> [What the task asks]: Only the lines below from the one that contains "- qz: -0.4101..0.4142" through the one that contains "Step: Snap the" should appear in your answer, exact and without pictures.

> [Data provided]:
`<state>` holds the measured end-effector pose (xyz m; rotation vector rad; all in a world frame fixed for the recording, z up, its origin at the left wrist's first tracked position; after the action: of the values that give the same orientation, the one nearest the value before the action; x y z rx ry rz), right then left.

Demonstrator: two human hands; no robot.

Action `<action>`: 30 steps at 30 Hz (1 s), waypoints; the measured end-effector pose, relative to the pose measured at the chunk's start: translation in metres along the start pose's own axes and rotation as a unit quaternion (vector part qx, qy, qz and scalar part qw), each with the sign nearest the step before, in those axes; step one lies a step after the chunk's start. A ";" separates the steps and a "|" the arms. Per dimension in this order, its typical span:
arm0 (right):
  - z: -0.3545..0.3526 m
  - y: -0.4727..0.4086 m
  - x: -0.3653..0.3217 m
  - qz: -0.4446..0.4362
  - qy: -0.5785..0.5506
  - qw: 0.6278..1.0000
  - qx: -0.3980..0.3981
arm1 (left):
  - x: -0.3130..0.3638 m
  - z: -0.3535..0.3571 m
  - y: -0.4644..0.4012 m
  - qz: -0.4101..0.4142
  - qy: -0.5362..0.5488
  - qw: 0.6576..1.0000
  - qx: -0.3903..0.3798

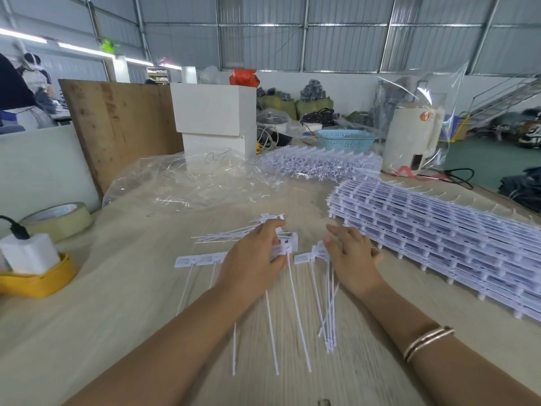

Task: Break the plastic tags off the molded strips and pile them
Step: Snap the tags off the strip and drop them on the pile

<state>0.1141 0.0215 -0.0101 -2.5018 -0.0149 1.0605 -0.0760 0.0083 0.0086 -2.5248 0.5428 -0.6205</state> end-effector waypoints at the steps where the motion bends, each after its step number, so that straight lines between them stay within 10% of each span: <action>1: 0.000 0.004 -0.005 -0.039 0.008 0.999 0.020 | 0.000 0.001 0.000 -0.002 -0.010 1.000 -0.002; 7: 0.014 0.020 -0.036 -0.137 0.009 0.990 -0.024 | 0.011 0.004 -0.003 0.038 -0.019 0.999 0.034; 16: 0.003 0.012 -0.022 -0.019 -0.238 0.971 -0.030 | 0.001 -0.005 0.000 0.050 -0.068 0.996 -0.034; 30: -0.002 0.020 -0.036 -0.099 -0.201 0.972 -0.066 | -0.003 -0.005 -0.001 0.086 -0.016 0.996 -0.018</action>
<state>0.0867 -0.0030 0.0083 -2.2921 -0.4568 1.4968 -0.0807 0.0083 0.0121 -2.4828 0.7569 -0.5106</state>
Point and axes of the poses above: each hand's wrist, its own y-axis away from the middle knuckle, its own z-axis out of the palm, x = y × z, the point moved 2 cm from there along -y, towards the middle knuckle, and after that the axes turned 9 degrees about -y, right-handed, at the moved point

> [Response area]:
  - qz: -0.4101..0.4142
  - qy: -0.5362..0.5488
  - qw: 0.6576..1.0000
  - qx: -0.3903..0.3798


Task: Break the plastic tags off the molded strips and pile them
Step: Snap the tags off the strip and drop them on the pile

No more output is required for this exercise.